[Saved entries]
════════════════════

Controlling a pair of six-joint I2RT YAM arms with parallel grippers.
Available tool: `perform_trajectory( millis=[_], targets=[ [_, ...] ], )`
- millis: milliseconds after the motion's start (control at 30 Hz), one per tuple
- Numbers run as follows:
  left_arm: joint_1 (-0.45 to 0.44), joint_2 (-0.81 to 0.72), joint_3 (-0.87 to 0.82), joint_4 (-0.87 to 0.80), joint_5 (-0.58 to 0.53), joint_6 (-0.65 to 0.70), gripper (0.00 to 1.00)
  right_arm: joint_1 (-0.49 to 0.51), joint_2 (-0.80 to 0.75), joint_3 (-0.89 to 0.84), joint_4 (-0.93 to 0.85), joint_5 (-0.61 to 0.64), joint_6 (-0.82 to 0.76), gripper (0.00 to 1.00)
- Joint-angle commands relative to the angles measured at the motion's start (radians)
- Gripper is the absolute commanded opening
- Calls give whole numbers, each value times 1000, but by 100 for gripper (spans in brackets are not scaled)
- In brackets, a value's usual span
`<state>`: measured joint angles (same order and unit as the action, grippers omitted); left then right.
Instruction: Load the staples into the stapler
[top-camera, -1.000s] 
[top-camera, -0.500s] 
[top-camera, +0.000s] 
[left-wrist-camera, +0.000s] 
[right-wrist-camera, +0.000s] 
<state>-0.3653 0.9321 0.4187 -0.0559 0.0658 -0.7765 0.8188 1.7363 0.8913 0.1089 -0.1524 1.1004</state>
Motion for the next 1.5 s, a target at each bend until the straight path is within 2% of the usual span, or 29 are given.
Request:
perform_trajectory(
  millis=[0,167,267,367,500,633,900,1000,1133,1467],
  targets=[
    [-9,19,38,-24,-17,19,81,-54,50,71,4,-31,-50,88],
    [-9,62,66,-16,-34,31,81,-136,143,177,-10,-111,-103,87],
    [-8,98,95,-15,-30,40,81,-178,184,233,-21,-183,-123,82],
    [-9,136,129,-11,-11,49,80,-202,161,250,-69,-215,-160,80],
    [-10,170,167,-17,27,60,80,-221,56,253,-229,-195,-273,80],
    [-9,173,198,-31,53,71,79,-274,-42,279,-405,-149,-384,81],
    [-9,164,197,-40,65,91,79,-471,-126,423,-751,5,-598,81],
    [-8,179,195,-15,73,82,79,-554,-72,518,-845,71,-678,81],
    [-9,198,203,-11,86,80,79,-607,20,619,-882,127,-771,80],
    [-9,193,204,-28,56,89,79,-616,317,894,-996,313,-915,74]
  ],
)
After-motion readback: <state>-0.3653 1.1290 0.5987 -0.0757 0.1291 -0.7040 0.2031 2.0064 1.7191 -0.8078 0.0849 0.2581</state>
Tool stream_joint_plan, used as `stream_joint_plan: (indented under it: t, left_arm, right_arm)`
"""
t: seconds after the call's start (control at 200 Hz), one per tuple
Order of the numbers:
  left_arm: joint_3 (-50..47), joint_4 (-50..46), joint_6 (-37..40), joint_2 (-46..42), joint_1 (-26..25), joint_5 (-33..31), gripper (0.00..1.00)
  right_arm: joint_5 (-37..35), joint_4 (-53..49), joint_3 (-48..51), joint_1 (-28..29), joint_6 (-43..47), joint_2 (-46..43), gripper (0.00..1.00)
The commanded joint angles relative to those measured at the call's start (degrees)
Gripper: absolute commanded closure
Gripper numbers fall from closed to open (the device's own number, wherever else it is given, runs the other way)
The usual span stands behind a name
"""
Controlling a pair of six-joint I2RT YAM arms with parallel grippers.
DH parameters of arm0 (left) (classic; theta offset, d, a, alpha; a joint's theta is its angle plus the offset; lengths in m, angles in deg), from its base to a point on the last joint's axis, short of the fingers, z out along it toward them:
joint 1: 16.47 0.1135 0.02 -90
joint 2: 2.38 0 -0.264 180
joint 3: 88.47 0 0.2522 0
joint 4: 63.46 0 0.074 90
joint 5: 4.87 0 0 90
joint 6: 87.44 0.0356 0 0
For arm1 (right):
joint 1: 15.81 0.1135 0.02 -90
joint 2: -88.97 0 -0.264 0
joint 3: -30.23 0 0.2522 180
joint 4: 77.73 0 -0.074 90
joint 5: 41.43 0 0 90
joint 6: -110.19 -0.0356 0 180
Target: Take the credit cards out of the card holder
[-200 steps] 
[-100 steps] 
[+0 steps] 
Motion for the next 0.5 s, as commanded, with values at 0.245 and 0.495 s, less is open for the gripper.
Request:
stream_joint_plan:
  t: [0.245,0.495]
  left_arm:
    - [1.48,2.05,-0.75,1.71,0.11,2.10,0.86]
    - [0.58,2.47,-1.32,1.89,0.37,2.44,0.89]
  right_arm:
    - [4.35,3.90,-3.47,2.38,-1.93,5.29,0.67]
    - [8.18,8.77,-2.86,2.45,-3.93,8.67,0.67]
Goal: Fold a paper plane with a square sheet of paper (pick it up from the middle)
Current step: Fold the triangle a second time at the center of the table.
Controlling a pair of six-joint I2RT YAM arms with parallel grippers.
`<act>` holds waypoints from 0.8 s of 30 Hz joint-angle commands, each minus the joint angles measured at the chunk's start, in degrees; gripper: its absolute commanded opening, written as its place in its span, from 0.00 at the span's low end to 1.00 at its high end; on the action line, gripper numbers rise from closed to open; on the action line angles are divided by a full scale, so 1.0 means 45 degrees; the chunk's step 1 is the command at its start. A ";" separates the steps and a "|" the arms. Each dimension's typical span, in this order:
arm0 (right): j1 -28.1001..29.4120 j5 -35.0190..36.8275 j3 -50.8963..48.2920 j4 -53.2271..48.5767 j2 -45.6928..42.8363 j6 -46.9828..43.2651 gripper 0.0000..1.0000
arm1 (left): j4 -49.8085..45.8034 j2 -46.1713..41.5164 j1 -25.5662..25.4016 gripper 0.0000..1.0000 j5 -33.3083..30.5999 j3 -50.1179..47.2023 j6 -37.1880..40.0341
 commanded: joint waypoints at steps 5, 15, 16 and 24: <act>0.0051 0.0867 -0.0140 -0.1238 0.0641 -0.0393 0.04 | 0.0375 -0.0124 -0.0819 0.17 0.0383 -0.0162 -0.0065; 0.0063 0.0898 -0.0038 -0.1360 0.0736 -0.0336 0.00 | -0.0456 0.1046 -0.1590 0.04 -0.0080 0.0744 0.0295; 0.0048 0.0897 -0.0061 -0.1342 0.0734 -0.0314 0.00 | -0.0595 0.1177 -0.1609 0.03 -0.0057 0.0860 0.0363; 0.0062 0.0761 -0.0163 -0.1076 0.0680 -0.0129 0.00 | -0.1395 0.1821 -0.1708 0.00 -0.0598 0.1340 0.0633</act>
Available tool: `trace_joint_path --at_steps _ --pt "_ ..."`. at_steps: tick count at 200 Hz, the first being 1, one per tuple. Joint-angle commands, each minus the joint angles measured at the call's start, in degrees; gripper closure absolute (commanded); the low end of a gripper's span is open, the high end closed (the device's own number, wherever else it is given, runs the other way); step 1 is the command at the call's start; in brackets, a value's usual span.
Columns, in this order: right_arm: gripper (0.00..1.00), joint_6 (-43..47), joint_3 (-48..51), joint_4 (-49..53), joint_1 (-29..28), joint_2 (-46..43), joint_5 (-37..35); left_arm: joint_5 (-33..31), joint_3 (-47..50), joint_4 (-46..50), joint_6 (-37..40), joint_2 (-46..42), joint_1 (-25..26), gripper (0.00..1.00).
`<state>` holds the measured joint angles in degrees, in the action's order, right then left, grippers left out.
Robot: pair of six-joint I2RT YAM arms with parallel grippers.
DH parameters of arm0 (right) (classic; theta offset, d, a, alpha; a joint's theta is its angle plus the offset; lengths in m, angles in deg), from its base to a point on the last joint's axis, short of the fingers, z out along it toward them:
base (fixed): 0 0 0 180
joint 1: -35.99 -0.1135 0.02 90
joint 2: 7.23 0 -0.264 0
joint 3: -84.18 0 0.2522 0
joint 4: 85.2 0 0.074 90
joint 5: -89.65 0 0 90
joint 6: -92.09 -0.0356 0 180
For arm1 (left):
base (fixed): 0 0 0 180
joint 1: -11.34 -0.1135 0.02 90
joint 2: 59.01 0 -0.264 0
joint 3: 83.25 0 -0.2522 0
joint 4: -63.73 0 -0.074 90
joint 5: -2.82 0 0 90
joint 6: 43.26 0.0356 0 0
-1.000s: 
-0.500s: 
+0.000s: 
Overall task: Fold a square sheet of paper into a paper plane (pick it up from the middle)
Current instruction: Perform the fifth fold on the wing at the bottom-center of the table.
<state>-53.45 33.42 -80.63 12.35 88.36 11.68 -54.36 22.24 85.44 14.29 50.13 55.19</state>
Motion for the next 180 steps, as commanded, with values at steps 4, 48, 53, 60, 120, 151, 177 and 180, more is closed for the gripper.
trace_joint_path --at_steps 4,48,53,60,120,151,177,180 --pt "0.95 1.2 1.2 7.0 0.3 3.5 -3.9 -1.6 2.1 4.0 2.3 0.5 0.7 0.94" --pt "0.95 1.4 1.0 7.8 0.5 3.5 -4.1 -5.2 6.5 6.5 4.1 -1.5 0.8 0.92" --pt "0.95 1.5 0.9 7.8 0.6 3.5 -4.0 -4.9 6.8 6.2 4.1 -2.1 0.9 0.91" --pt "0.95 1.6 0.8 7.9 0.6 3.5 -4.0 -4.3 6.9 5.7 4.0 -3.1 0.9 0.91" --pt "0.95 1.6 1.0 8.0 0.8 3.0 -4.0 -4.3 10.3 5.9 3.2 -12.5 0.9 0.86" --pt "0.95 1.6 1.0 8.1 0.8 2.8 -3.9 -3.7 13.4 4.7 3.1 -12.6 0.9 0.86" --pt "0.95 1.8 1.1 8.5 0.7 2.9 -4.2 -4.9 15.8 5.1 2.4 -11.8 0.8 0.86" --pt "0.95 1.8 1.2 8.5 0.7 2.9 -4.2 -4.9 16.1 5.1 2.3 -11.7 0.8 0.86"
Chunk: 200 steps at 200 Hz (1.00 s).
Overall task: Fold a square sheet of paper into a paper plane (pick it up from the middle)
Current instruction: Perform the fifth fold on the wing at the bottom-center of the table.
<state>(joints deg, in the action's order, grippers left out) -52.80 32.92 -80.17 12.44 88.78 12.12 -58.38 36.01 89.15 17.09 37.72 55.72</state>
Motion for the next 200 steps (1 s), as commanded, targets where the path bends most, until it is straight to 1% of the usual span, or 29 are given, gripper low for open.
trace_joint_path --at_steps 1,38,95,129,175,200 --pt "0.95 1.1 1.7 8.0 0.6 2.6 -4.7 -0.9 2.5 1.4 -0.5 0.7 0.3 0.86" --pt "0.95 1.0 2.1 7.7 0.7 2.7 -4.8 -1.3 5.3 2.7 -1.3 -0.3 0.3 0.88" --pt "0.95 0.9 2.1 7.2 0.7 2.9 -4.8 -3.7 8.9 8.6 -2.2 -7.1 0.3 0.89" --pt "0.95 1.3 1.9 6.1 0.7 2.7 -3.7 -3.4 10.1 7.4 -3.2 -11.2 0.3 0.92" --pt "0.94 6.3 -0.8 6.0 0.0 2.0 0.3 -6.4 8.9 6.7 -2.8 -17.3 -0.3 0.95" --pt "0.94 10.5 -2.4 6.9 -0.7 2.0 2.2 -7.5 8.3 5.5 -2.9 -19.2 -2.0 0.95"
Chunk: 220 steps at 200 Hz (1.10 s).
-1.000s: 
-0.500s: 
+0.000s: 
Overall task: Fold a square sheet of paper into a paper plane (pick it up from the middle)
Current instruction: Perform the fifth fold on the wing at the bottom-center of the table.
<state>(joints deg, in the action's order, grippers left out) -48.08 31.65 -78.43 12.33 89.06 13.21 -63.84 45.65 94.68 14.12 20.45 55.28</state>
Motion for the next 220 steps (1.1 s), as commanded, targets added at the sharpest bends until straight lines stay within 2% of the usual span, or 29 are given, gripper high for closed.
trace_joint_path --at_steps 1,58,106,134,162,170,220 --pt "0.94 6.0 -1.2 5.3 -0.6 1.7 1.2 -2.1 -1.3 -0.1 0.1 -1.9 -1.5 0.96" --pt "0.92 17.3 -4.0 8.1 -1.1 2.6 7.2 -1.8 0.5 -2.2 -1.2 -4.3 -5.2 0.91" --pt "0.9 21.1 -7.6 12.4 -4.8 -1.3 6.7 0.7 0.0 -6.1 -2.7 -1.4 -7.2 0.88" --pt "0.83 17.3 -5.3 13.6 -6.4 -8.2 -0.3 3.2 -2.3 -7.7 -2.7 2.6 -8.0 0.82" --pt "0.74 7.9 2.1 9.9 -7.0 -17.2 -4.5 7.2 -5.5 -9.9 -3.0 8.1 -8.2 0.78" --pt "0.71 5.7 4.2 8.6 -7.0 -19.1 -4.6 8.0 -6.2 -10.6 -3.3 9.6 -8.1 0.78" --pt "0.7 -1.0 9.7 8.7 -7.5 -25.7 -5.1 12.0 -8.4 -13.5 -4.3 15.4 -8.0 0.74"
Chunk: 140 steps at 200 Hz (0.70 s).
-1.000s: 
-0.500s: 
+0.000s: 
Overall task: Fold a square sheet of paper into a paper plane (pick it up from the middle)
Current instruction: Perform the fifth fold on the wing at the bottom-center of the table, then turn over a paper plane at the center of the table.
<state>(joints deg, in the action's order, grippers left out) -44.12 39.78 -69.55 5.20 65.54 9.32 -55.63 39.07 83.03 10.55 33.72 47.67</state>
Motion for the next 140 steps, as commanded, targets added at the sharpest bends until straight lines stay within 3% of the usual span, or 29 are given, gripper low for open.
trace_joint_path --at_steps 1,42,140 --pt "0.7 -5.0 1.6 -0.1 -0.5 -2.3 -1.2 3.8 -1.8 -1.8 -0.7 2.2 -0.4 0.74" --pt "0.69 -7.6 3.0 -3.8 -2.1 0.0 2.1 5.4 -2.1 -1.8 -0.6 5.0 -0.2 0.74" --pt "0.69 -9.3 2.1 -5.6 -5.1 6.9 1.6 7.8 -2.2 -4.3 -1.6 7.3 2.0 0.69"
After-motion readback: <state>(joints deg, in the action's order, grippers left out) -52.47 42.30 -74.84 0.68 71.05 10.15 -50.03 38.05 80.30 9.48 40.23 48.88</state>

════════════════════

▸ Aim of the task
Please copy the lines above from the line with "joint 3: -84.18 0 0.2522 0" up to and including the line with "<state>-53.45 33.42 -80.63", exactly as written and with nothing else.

▸ Solution below
joint 3: -84.18 0 0.2522 0
joint 4: 85.2 0 0.074 90
joint 5: -89.65 0 0 90
joint 6: -92.09 -0.0356 0 180
For arm1 (left):
base (fixed): 0 0 0 180
joint 1: -11.34 -0.1135 0.02 90
joint 2: 59.01 0 -0.264 0
joint 3: 83.25 0 -0.2522 0
joint 4: -63.73 0 -0.074 90
joint 5: -2.82 0 0 90
joint 6: 43.26 0.0356 0 0
-1.000s: 
-0.500s: 
+0.000s: 
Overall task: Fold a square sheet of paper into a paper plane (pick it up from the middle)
Current instruction: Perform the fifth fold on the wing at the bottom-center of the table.
<state>-53.45 33.42 -80.63 12.35 88.36 11.68 -54.36 22.24 85.44 14.29 50.13 55.19</state>

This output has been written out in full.